Fidel comprend rapidement qu’il a à faire à un homme emplit d’idées marxistes, sans attaches, qui souhaite participer à une révolution à laquelle il pourrait adhérer, s’identifier, un projet dans lequel il pourrait s’investir pleinement et voir appliquer ses idées théoriques sociales. Il évalue également le potentiel du Che. L’argentin possède un diplôme de médecin, spécialisé en allergologie, apparait sûr de lui, de ses convictions qui, une fois acquises semblent indétrônables. Par ailleurs, il présente une image séduisante dont il pourrait se servir pour embellir la réputation de la révolution qui souvent, comme le dira plus tard Guevara « [...] les révolutions sont moches mais nécéssaires, et une partie du processus révolutionnaire est l'injustice au service de la furture justice [...]». Ces impressions que Castro recueille l’encouragent donc à convaincre Ernesto de prendre part à son expédition du Granma, qui aura lieu le 25 Novembre 1956. C’est donc en tant que médecin de l’expédition que l’argentin achèvera sa rencontre avec le futur dictateur cubain. Il écrira même un début de poème à son honneur qu’il intitulera « chants à Fidel ». Il s’est opéré une parfaite synchronisation entre d’un côté un leader qui cherchait des pions malléables et de l’autre une âme révolutionnaire qui réclamait un chef et une opportunité de prouver sa valeur.
Guevara est subjugué par Castro à tel point qu’il en oublie tout sens critique dont il se sert habituellement pour démonter les idées qu’il trouve trop prétentieuses. Le Leader Maximo est un homme de pouvoir qui supporte mal l’idée d’être menacé ou même concurrencé par qui que se soit. Parallèlement, le Che ne se voit pas comme chef et préfère rester plus en recul, prenant le statut de second. La complémentarité entre les deux hommes s’accentue, mais dans la réalité, elle profite davantage à Fidel qui a sous la main un homme de combat efficace et apprécié. Guevara ne se rend pas vraiment compte qu’il représente un instrument pratique très important aux yeux de Castro, en témoigne cette phrase où il décrit sa vision de la relation qu’il entretient avec le chef cubain : « un lien de romantique sympathie aventurière ». Dans le duo, c’est donc Fidel la tête pensante, le Che son bras droit. Le 21 Juillet 1957, Fidel le nomme Commandante, en récompense pour ses qualités de « barbudos » sans consulter personne. Ils se réunissent souvent pour discuter des tactiques à suivre ou plutôt pour que Fidel expose ses plans à l’Argentin, qui obéit sans discuter.

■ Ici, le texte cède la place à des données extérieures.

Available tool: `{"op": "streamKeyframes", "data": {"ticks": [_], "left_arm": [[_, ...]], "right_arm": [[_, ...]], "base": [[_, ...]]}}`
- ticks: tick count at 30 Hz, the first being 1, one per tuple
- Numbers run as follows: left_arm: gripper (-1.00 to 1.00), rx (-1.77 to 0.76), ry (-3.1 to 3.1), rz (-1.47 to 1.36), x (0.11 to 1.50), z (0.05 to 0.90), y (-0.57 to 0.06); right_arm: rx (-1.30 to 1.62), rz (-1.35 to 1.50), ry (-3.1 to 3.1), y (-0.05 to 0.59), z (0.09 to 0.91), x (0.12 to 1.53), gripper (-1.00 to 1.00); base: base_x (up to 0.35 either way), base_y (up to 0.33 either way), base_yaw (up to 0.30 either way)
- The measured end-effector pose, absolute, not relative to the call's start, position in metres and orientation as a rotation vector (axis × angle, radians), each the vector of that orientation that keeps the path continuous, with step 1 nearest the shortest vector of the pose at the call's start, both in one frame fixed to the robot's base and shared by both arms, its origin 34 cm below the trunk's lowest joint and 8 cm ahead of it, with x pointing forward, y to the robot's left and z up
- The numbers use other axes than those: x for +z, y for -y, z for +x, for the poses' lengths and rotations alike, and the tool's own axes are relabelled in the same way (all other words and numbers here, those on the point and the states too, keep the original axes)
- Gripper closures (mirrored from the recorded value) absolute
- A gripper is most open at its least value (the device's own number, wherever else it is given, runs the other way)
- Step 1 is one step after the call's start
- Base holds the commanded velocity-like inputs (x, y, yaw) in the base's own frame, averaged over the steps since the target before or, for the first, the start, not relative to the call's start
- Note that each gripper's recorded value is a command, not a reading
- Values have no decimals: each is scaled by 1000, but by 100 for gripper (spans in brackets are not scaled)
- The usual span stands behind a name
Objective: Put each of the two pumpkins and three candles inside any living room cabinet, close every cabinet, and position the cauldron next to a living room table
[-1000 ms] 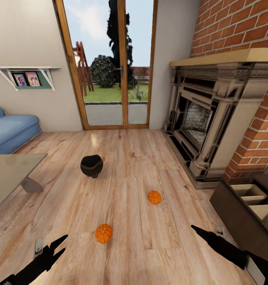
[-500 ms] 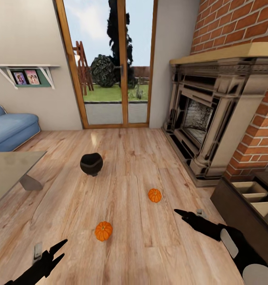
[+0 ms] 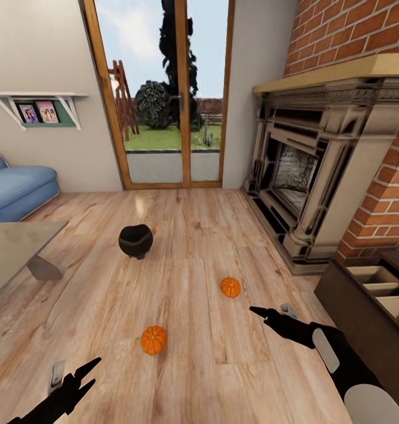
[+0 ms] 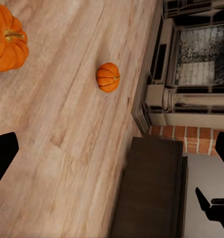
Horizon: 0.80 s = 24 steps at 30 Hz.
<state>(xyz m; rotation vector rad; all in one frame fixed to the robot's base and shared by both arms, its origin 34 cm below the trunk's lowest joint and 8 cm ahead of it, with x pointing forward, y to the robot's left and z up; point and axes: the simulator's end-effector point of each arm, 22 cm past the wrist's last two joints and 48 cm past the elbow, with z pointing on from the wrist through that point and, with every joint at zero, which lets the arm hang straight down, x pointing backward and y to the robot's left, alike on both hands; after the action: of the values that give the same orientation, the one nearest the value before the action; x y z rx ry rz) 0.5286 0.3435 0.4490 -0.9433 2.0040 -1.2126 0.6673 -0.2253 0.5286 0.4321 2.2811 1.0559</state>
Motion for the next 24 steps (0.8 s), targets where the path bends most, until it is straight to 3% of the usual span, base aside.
{"op": "streamKeyframes", "data": {"ticks": [24], "left_arm": [[-100,-1172,-2037,-936,390,515,-345]], "right_arm": [[1199,409,-2201,179,660,497,-100]], "base": [[0,0,0]]}}
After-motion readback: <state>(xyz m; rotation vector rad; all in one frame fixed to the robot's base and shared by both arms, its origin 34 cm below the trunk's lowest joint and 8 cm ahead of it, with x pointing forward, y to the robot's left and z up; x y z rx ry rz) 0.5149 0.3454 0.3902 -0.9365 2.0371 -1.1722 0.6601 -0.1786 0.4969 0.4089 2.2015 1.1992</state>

Les avantages que tire Castro du Che sont visibles notamment à la fin de la campagne cubaine, au moment d’entrer dans la Havane. Guevara a exécuté un très bon travail en tant que chef militaire en multipliant les victoires à travers Cuba et s’est fait également remarquer grâce à la victoire de Santa Clara, ville considérée comme la forteresse de Batista. Malgré toutes ces actions accomplies, alors que Fidel devrait lui attribuer tous les mérites et toutes les récompenses en lui permettant d’entrer le premier victorieux dans la Havane, il en est tout autrement. Fidel décide de placer le Che en second plan, voire même en troisième plan après son meilleur ami, Camilo Cienfuegos, et entre dans la capitale cubaine, recevant tous les honneurs et se plaçant sous les feux médiatiques. Le Che ne dit rien, comment aurait-il pu remettre en cause les décisions de son idole ? Son obéissance est sans appel et sa fidélité au point culminant, en témoignent deux facteurs liés à l’affaire d’Huber Matos. Ce dernier, commandante au même titre que Guevara pendant la révolution cubaine démissionne en signe de protestation contre les deux frères Castro qui, à eux deux, dirigent l’Etat en grande partie. La sanction de Fidel ne se fait pas attendre : il ordonne à Cienfuegos d’arrêter le « traître ». Camilo tente de dissuader le chef cubain puis finalement obéit mais il périt dans un accident d’avion le 26 Octobre 1959, soit une semaine après la démission de Matos. Les causes de l’accident sont très controversées mais quoi qu’il en soit, le meilleur ami du Che vient de mourir et celui-ci accepte sa mort sans chercher à comprendre davantage. De plus, l’arrestation d’Huber Matos conduit à une condamnation de vingt ans de prison, que Guevara ne contestera pas, alors même qu’ils avaient portés ensemble les valeurs de la révolution. Il se trouve dans un état de béatitude complète et d’admiration sans borne envers son idole.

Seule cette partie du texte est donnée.